◆ INSTRUCTIONS TO FOLLOW ◆
Quote exactly, and only, the lines of the material below from the line with "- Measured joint" through the line with "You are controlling".

◆ MATERIAL FOR THIS EXERCISE ◆

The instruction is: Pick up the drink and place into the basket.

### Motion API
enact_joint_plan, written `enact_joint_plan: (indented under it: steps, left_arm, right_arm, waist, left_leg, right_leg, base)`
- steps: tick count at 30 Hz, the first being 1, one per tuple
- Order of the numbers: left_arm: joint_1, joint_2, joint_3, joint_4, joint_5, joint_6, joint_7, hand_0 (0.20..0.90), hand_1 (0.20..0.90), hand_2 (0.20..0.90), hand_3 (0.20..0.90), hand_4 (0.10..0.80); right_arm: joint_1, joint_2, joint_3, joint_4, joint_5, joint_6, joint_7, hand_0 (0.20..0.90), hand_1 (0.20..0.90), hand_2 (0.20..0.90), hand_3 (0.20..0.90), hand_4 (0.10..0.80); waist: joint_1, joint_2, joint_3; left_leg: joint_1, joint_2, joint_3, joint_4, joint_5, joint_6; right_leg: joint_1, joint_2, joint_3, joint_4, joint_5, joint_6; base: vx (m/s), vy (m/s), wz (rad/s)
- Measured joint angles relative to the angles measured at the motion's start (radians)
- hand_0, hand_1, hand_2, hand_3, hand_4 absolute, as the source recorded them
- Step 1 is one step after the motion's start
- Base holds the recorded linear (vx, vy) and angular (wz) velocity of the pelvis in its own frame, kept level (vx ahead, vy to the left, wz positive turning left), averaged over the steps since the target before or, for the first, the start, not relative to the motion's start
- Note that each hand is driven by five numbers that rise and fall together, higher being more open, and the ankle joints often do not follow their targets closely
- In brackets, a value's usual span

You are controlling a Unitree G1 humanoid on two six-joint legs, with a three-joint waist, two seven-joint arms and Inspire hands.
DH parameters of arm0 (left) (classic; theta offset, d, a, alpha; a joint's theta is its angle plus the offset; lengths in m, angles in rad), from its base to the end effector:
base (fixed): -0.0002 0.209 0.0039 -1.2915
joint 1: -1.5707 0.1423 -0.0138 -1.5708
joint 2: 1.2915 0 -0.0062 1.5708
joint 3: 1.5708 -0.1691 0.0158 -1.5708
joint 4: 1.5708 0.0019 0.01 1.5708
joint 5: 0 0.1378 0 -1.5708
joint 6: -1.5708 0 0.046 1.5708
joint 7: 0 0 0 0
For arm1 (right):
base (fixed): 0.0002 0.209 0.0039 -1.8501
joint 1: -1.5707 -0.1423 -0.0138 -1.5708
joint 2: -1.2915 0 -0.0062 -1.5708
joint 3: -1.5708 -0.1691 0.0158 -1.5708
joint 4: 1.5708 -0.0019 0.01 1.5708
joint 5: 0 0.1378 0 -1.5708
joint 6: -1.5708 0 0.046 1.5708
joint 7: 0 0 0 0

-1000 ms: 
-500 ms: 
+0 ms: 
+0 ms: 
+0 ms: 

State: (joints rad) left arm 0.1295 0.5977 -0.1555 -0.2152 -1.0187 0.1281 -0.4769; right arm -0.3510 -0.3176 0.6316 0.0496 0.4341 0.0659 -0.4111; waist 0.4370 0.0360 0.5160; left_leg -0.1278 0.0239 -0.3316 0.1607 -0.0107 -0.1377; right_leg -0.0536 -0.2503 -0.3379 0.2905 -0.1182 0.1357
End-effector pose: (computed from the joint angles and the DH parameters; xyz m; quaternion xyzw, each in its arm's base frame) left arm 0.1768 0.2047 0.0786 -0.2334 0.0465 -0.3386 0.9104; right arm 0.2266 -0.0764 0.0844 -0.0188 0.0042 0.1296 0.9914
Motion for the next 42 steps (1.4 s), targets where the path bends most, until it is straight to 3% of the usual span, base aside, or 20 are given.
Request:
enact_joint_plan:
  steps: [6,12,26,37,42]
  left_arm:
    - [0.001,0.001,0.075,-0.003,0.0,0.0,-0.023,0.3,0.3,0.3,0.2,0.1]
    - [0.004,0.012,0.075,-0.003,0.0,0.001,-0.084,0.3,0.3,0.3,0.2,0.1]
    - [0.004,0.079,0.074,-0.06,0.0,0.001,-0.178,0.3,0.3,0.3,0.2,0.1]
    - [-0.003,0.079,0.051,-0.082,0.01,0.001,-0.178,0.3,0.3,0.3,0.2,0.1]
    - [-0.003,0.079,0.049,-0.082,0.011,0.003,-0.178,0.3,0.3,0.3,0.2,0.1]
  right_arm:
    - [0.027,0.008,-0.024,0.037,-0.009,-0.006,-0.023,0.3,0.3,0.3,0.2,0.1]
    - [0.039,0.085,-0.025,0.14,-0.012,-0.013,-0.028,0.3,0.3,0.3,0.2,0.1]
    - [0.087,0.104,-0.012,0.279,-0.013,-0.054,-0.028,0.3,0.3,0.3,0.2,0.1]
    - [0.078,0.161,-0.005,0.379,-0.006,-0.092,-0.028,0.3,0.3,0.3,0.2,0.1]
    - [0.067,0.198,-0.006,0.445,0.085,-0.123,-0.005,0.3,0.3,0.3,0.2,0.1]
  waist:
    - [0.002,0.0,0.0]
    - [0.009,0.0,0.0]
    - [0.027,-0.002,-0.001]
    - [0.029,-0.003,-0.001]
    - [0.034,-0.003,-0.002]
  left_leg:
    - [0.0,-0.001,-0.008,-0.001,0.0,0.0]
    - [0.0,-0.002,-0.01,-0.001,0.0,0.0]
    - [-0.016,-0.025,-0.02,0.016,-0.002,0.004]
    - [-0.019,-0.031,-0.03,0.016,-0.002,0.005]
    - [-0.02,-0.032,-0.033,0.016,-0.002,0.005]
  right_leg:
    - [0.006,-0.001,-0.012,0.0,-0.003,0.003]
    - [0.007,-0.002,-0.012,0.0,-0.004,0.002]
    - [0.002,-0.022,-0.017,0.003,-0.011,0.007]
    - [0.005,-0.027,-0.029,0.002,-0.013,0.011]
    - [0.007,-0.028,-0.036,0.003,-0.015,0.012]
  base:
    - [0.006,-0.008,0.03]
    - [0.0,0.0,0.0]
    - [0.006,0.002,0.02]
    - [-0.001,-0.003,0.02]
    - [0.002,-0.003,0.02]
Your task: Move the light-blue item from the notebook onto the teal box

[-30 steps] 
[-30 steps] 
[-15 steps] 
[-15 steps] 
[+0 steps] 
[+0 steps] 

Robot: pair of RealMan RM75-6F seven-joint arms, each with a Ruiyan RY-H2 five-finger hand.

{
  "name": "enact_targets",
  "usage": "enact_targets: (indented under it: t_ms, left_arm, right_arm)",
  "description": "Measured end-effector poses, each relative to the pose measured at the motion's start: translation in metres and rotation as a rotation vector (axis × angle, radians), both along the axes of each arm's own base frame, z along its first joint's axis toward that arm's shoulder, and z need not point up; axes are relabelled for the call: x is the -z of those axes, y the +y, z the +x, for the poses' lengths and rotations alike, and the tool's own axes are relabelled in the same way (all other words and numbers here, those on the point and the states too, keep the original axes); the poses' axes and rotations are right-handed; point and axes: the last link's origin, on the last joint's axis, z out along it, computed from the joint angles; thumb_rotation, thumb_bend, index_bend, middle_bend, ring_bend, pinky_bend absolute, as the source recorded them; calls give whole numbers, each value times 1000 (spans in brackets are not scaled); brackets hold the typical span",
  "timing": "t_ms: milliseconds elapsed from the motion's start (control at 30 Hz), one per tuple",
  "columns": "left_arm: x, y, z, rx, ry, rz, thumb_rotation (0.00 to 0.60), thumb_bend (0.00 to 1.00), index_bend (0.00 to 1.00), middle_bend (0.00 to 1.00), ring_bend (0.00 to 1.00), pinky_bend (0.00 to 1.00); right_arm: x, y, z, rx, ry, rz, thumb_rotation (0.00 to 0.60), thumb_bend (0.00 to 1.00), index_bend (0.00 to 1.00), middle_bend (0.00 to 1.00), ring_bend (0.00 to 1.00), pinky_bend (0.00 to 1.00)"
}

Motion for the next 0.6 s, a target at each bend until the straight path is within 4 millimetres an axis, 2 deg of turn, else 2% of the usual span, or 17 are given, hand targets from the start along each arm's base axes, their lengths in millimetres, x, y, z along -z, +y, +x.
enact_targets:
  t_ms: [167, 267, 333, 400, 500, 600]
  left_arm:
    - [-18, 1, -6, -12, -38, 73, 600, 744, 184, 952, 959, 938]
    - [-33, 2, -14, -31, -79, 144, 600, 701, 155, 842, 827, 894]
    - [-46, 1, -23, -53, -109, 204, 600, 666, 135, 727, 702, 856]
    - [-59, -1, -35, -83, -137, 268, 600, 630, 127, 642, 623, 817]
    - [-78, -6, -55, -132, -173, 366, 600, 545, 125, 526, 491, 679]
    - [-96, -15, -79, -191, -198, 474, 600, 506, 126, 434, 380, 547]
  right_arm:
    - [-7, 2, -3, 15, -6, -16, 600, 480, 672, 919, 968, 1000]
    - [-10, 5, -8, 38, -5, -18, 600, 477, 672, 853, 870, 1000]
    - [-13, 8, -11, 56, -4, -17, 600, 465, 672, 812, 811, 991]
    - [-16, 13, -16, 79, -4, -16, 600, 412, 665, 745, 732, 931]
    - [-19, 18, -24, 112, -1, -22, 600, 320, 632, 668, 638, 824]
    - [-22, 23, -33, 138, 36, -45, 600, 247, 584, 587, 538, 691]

◆ ANSWER SECTION ◆
- Measured joint angles relative to the angles measured at the motion's start (radians)
- hand_0, hand_1, hand_2, hand_3, hand_4 absolute, as the source recorded them
- Step 1 is one step after the motion's start
- Base holds the recorded linear (vx, vy) and angular (wz) velocity of the pelvis in its own frame, kept level (vx ahead, vy to the left, wz positive turning left), averaged over the steps since the target before or, for the first, the start, not relative to the motion's start
- Note that each hand is driven by five numbers that rise and fall together, higher being more open, and the ankle joints often do not follow their targets closely
- In brackets, a value's usual span

You are controlling a Unitree G1 humanoid on two six-joint legs, with a three-joint waist, two seven-joint arms and Inspire hands.

The required output has now been supplied.